Teen diagnosed with deadly illness after apparently working out too hard at the gym

Teen diagnosed with deadly illness after apparently working out too hard at the gym

When doing any kind of physical exercise, it's always important to pace yourself. It doesn't matter whether you're lifting heavy boxes at work or heading out for a jog in the evening: neither task will be made easier by trying to do too much, too soon.

Of course, if you've ever attempted to do either of those things, you'll know why it's advised against. It's so easy to pull a muscle or strain your joints if you're not warmed up enough, and doing too much for too long will almost always do you more harm than good.

Sometimes, though, the damage can be a little more serious than a few achy muscles.

Jared Shamburger, a 17-year-old boy from Texas, recently developed a life-threatening illness after attempting to "go hard fast" at the gym.

"Everything hurt," Shamburger said. "It hurt to the touch. It was swollen."

The teen recently signed up to his local gym and was hoping to follow in the footsteps of his dad and brother - both of whom have been weightlifting for years. Rather than start slow and build up, however, Shamburger thought it would be a good idea to close the distance in experience between himself and his family members by lifting for 90 (ninety!) minutes at once.

"I gotta catch up to them and get as big as them," he said.

Unfortunately, his intense lifting session left him feeling more than just the typical post-workout burn. The soreness persisted and eventually got so severe that his mother, Judy Shamburger, became seriously concerned for his health. She recognised the symptoms and instantly suspected that the teenager had developed Rhabdomyolysis.

According to WebMD:

"Rhabdomyolysis is a serious syndrome due to a direct or indirect muscle injury. It results from the death of muscle fibers and release of their contents into the bloodstream. This can lead to serious complications such as renal (kidney) failure. This means the kidneys cannot remove waste and concentrated urine. In rare cases, rhabdomyolysis can even cause death."

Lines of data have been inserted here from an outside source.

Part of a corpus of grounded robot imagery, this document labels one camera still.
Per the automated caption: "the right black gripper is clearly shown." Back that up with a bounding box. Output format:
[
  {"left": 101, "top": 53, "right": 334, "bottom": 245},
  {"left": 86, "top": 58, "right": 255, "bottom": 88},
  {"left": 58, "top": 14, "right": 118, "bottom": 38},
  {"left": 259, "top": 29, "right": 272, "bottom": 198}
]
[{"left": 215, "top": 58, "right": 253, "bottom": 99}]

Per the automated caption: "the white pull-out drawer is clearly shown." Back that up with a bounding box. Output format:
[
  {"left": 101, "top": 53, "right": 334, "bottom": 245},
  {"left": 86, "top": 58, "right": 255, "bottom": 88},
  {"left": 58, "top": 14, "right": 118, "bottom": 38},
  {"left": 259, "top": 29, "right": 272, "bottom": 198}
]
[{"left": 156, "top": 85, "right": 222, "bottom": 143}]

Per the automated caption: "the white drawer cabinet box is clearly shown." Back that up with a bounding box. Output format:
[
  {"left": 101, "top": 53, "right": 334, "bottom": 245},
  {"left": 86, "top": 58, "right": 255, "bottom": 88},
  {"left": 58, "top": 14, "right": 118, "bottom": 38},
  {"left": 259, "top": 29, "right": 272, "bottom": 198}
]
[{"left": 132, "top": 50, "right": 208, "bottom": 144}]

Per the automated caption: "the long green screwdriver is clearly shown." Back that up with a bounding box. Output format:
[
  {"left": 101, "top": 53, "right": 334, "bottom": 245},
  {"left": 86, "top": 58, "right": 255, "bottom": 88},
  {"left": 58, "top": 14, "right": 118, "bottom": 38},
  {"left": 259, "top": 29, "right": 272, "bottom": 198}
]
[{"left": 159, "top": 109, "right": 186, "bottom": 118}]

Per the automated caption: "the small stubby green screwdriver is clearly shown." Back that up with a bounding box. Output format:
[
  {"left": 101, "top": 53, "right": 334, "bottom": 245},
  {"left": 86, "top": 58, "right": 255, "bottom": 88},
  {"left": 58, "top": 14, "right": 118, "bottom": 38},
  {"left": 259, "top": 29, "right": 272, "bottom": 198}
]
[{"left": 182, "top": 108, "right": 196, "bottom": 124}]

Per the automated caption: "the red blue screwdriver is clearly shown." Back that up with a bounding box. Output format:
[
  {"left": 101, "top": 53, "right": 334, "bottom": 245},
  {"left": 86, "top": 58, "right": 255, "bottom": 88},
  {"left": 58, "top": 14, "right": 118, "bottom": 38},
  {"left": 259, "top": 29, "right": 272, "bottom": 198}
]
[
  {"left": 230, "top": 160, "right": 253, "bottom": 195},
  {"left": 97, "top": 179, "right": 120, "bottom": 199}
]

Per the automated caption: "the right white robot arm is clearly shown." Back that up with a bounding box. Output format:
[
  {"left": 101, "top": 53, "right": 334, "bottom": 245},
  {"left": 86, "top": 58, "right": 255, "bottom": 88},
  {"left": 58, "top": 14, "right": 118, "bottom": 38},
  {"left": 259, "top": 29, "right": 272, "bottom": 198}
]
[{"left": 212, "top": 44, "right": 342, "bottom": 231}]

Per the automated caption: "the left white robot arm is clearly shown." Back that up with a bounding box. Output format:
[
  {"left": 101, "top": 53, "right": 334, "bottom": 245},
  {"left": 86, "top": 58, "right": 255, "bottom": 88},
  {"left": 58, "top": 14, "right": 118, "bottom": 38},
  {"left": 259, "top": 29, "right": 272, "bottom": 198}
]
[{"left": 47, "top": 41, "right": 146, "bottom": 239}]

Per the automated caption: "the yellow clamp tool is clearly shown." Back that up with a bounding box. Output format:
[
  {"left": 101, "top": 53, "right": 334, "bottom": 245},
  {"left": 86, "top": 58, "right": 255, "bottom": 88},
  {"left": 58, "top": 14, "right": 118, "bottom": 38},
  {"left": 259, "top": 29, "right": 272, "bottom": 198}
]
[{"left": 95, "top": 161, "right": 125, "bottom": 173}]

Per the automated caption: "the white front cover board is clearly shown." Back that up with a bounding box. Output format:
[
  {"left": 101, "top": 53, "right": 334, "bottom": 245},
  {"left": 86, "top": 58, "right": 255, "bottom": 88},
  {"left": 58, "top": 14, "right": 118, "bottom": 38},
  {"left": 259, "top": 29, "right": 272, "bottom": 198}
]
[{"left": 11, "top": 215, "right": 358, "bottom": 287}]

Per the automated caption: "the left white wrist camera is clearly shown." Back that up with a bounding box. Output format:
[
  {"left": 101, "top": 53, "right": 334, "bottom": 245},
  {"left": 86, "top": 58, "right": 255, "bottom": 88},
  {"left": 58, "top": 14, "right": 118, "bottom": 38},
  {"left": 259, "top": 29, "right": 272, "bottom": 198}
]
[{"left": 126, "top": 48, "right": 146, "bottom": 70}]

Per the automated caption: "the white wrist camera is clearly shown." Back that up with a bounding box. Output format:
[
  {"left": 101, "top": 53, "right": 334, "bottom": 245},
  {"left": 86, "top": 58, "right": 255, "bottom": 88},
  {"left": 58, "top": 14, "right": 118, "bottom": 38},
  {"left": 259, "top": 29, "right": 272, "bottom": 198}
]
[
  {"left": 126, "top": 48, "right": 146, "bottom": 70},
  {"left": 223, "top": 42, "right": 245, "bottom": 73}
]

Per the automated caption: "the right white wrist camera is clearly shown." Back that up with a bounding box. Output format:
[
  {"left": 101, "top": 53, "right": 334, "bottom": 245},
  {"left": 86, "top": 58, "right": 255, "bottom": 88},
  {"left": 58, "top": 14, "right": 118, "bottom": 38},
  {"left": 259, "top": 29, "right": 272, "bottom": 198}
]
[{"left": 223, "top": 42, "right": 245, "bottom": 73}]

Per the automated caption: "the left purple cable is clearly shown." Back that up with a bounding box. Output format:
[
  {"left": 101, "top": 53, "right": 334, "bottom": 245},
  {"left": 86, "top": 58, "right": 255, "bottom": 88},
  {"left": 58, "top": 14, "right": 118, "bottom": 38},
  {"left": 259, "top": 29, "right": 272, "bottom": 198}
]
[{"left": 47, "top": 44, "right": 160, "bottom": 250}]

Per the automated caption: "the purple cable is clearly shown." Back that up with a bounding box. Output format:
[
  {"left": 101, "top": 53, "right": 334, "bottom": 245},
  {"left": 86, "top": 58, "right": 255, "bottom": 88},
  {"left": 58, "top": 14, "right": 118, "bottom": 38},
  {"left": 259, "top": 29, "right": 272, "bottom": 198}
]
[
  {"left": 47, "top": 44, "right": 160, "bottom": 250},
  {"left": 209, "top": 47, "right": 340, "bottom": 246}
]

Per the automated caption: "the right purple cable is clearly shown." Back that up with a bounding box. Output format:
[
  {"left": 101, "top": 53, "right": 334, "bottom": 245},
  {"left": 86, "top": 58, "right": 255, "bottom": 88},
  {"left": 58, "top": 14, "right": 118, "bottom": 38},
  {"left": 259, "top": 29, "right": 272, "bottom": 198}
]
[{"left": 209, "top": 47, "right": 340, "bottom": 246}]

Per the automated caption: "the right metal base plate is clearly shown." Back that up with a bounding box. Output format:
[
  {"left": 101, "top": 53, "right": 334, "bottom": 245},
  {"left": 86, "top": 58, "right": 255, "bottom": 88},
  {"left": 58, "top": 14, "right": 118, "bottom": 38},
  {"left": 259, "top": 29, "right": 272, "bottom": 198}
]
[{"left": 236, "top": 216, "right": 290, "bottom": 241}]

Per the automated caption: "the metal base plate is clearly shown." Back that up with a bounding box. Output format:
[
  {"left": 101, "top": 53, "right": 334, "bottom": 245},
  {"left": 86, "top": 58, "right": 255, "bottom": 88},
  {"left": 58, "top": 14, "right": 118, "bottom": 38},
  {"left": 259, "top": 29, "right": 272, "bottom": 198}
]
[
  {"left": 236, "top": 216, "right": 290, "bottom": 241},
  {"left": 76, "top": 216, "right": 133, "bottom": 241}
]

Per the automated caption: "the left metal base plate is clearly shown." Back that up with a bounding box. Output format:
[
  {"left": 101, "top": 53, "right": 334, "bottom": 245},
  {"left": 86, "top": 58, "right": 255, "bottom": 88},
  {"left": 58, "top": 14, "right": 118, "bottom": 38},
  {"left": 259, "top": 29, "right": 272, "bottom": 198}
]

"The mama bear in me kind of took over and I called the pediatrician and said, ‘I really think my son has rhabdo,'" Judy said.

Her suspicions turned out to be absolutely right, and Shamburger had to be hospitalized immediately in order to prevent any further deterioration or damage to his kidneys. He spent five days in care, but - thankfully - is now expected to make a full recovery.

"If he hadn’t caught it, if he hadn’t told me, if we had just gone out of town about our way," Judy said, "I can’t even imagine. And I don’t want to, about what could have happened."

While exercise is obviously a key ingredient in maintaining a healthy lifestyle, there is such a thing as doing too much. As with other activities that improve wellbeing - sleep, a controlled diet - a workout needs to be tailored to an individual's needs, and overdoing it at the gym (or even at work, if you have a particularly physical job) will probably damage your health in the long run.

Thankfully, Shamburger survived the ordeal, and has learned from his mistake. Other young people who are setting out to get in shape should also be wary of the condition, as it can sometimes prove to be deadly.